Modified DOLFINx code
import dolfinx
import ufl
import numpy as np
from mpi4py import MPI
from petsc4py import PETSc
n = 2
mesh = dolfinx.mesh.create_unit_square(MPI.COMM_WORLD, n, n)
V = dolfinx.fem.FunctionSpace(mesh, ('CG', 1))
VF = dolfinx.fem.FunctionSpace(mesh, ('DG', 0))
u = dolfinx.fem.Function(V)
v = ufl.TestFunction(V)
# Define the source term
class Expression_f:
def __init__(self):
self.alpha = 1e-6
def eval(self, x):
return (1/(1+self.alpha*4*np.power(np.pi, 4)) *
np.sin(np.pi*x[0])*np.sin(np.pi*x[1]))
f_analytic = Expression_f()
f = dolfinx.fem.Function(VF)
f.interpolate(f_analytic.eval)
# Apply zero boundary condition on the outer boundary
tdim = mesh.topology.dim
fdim = tdim - 1
mesh.topology.create_connectivity(fdim, tdim)
boundary_facets = np.flatnonzero(
dolfinx.mesh.compute_boundary_facets(
mesh.topology))
boundary_dofs = dolfinx.fem.locate_dofs_topological(V, fdim, boundary_facets)
ubc = dolfinx.fem.Function(V)
ubc.vector.set(1.0)
bc = [dolfinx.fem.dirichletbc(ubc, boundary_dofs)]
# Variational form of Poisson's equation
res = (ufl.inner(ufl.grad(u), ufl.grad(v))-f*v)*ufl.dx
# Quantity of interest: will be used as the Jacobian in adjoint method
dRdu = ufl.derivative(res, u)
# Option 1: assemble A and b seperately
a = dolfinx.fem.form(dRdu)
A = dolfinx.fem.petsc.assemble_matrix(a, bcs=bc)
def convertToDense(A_petsc):
"""
Convert the PETSc matrix to a dense numpy array
for debugging purposes
"""
A_petsc.assemble()
A_dense = A_petsc.convert("dense")
return A_dense.getDenseArray()
print(" ------ Matrix A by DOLFINx ------- ")
print(convertToDense(A))
L = dolfinx.fem.form(res)
b = dolfinx.fem.petsc.assemble_vector(L)
dolfinx.fem.petsc.apply_lifting(b, [a], [bc])
b.ghostUpdate(PETSc.InsertMode.ADD_VALUES, PETSc.ScatterMode.REVERSE)
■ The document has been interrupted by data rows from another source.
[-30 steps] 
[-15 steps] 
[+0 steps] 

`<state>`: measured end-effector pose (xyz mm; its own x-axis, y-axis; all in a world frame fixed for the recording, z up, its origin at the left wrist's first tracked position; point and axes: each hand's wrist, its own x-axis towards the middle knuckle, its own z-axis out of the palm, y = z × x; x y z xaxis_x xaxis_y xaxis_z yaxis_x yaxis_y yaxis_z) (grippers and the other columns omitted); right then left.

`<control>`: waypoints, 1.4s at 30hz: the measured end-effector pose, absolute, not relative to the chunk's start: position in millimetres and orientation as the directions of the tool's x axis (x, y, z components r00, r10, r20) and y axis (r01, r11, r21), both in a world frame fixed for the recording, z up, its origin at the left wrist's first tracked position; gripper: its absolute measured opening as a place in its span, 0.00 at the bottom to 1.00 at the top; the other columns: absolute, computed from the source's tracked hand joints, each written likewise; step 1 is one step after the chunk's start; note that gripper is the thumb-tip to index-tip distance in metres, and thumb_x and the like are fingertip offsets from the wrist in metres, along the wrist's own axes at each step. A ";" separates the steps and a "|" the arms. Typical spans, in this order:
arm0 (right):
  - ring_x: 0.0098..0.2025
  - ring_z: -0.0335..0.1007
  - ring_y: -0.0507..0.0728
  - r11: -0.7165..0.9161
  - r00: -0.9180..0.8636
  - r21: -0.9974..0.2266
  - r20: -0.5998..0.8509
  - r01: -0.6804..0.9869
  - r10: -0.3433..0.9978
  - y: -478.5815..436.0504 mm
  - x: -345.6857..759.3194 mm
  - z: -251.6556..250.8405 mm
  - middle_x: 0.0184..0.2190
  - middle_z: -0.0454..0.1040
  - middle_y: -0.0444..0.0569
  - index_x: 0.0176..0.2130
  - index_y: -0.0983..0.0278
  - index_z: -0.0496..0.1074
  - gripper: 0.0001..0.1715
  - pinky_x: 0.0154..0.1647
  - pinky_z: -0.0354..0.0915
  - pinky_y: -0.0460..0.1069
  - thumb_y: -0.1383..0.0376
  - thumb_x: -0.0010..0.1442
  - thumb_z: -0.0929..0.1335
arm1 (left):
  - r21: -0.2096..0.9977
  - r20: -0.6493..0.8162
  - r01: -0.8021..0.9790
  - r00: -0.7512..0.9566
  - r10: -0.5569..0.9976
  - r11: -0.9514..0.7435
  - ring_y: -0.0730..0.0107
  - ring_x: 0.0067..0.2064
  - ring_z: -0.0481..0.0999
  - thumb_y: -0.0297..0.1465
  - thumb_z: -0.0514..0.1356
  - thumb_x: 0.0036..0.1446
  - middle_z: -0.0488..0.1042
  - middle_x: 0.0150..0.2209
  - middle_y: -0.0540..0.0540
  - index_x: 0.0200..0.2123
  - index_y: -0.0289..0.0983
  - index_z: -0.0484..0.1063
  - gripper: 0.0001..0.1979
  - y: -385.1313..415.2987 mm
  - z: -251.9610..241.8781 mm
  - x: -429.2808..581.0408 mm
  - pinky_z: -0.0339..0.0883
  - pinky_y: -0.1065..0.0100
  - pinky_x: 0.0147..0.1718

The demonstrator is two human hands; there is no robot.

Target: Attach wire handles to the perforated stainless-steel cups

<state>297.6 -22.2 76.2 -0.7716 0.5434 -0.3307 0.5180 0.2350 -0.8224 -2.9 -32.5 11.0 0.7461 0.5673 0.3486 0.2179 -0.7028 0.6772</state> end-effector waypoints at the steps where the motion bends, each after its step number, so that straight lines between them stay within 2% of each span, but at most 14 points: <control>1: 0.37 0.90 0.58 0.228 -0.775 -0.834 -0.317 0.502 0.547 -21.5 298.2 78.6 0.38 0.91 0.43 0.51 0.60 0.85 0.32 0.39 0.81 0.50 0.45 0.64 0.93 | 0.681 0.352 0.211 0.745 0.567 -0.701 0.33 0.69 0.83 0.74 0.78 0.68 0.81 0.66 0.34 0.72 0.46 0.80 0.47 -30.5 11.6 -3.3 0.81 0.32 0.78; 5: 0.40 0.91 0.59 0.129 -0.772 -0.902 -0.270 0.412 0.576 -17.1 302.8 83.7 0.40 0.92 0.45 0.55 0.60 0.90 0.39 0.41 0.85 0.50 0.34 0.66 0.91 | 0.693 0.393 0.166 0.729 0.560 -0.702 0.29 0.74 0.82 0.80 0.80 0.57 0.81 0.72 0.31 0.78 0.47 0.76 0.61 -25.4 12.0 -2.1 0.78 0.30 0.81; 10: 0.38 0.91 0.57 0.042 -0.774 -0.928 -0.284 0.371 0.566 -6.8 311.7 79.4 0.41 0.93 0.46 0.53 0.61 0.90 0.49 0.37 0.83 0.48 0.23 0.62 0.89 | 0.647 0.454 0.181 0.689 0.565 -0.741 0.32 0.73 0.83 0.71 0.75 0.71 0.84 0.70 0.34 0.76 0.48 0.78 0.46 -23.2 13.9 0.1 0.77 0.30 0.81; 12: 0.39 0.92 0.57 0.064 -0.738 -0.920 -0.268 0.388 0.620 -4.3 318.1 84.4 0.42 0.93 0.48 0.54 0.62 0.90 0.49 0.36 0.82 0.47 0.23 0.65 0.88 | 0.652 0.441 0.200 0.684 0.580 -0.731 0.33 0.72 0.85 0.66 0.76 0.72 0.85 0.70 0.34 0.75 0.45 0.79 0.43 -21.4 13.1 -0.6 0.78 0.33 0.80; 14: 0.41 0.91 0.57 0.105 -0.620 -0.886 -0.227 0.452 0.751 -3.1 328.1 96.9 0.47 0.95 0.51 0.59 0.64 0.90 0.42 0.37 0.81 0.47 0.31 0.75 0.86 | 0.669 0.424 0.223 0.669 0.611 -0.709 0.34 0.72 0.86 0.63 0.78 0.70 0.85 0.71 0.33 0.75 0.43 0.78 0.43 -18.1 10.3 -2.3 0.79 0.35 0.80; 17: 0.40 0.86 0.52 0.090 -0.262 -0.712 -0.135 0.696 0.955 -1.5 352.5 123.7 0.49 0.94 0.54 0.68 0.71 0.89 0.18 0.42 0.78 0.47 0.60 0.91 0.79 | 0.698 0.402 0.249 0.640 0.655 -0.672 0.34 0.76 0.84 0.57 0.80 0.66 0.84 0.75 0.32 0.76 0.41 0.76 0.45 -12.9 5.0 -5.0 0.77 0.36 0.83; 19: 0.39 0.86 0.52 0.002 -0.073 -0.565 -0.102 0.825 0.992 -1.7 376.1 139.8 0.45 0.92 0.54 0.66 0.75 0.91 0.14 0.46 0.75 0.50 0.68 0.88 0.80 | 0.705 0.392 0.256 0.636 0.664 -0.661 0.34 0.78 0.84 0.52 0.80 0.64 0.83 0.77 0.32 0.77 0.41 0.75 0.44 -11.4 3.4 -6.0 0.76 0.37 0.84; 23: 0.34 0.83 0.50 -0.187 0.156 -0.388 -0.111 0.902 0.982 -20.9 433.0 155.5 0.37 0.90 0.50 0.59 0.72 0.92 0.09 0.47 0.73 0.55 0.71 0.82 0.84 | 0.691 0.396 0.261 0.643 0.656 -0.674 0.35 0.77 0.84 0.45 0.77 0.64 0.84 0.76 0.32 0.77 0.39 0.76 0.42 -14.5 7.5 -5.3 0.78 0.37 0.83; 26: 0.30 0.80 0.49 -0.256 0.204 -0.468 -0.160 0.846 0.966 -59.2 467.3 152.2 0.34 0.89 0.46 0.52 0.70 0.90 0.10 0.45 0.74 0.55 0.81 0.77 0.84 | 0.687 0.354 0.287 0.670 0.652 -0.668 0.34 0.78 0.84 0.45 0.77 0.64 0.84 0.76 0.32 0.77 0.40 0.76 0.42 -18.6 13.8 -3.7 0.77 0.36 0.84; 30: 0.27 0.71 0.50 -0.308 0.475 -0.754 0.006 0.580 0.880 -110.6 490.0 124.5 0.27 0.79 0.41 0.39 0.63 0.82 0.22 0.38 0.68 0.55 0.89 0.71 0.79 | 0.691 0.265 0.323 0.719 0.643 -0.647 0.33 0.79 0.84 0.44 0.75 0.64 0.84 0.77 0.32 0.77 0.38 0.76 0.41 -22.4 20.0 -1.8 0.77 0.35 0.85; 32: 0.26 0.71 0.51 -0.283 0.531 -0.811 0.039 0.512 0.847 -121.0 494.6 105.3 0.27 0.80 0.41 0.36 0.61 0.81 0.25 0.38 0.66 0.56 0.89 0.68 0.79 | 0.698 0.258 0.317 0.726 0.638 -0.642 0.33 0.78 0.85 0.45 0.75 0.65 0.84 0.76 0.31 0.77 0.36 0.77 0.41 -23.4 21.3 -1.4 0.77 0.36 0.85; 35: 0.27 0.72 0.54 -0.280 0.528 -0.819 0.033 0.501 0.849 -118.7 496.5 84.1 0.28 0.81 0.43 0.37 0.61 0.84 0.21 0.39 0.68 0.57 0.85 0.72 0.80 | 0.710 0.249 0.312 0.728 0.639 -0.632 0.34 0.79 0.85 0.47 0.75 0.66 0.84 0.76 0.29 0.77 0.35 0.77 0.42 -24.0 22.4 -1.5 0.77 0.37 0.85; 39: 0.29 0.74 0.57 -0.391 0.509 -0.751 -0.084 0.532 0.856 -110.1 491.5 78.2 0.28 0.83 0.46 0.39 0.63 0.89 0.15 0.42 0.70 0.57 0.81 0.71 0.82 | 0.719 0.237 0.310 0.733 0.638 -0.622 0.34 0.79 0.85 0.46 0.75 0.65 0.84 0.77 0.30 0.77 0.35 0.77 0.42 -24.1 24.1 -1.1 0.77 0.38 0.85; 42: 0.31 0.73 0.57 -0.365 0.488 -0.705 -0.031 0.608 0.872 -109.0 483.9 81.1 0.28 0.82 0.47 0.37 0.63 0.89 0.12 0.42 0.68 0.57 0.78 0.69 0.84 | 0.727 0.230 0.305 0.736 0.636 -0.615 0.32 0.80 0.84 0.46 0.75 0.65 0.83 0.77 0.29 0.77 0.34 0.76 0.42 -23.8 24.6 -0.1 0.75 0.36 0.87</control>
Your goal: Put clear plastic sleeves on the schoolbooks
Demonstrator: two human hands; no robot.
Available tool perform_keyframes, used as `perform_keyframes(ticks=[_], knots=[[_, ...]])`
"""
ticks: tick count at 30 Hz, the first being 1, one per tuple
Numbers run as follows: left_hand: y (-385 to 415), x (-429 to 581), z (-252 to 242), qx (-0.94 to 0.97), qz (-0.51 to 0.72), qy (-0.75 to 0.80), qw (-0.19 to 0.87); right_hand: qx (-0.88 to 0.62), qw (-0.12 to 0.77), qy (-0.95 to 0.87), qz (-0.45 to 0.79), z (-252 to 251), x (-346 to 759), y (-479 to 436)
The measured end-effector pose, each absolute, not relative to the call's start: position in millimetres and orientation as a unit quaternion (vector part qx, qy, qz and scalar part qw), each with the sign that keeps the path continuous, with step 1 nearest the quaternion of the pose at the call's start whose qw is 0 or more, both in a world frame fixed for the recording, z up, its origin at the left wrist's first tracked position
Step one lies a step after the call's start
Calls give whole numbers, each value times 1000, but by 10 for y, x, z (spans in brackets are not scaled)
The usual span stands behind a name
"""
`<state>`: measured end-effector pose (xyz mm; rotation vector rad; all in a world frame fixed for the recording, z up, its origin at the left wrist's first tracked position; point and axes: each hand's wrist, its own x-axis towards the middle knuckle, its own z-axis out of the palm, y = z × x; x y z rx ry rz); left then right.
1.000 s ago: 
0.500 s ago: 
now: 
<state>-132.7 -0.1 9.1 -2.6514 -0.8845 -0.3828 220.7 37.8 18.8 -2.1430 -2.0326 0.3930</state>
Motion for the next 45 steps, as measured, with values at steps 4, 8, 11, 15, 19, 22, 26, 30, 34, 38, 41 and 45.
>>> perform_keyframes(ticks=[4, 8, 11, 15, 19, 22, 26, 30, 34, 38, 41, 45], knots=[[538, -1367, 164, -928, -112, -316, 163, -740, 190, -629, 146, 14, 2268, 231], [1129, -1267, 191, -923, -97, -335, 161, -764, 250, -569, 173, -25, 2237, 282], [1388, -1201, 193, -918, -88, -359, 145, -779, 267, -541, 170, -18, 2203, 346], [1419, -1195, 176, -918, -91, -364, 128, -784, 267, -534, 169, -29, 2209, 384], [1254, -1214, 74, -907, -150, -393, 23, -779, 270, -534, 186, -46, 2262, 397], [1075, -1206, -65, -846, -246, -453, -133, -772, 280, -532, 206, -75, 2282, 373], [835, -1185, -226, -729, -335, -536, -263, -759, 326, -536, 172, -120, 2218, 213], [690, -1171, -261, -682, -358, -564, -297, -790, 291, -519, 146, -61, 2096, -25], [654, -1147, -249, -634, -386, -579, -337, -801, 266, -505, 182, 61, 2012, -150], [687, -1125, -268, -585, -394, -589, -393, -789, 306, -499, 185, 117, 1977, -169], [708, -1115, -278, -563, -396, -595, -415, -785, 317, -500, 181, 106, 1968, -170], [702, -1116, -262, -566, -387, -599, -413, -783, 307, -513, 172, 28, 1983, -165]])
dolfinx.fem.petsc.set_bc(b, bc)
print(b.array)
Modified DOLFIN code
from dolfin import *
n = 2
mesh = UnitSquareMesh(n, n)
V = FunctionSpace(mesh, 'CG', 1)
VF = FunctionSpace(mesh, 'DG', 0)
u = Function(V)
v = TestFunction(V)
# Define the source term
w = Expression("sin(pi*x[0])*sin(pi*x[1])", degree=3)
alpha = Constant(1e-6)
f_analytic = Expression("1/(1+alpha*4*pow(pi,4))*w",
w=w, alpha=alpha, degree=3)
f = interpolate(f_analytic, VF)
# Apply zero boundary condition on the outer boundary
bc = DirichletBC(V, Constant(1.0), "on_boundary")
# Variational form of Poisson's equation
res = (inner(grad(u), grad(v))-f*v)*dx
# Quantity of interest: will be used as the Jacobian in adjoint method
dRdu = derivative(res, u)
# Option 1: assemble A and b seperately
A = assemble(dRdu)
b = assemble(res)
bc.apply(A, b)
# Option 2: assemble the system
A_, b_ = assemble_system(dRdu, res, bcs=bc)
print(b_.get_local())
def convertToDense(A_petsc):
"""
Convert the PETSc matrix to a dense numpy array
for debugging purposes
"""
A_petsc.assemble()
A_dense = A_petsc.convert("dense")
return A_dense.getDenseArray()
print(" ------ Matrix A by old dolfin - assemble ------- ")
print(convertToDense(as_backend_type(A).mat()))
print(" ------ Matrix A by old dolfin - assemble_system ------- ")
print(" ----------- expected results ---------------- ")
print(convertToDense(as_backend_type(A_).mat()))
Looking at the output vector you obtain:
DOLFINx
[1. 1. 1. 3.86538367 1. 1.
1. 1. 1. ]
DOLFIN
[ 1. 3. 3. 2. 3.86538367 2. 3.
3. 1. ]
Here you observe that in DOLFIN, the DirichletBC values are accumulated in the matrix when apply lifting inside assemble_system
, while in DOLFINx, the values are not accumulated,and the values are only set once, to the actual Dirichlet BC value.
The key here is that the way DOLFINx
does this is better than DOLFIN, as it each diagonal value of the matrix is not dependent on the number of neighbouring cells (which dolfin does).
Therefore I would not try to obtain the matrices from DOLFIN, and rather go for the improved version in DOLFINx.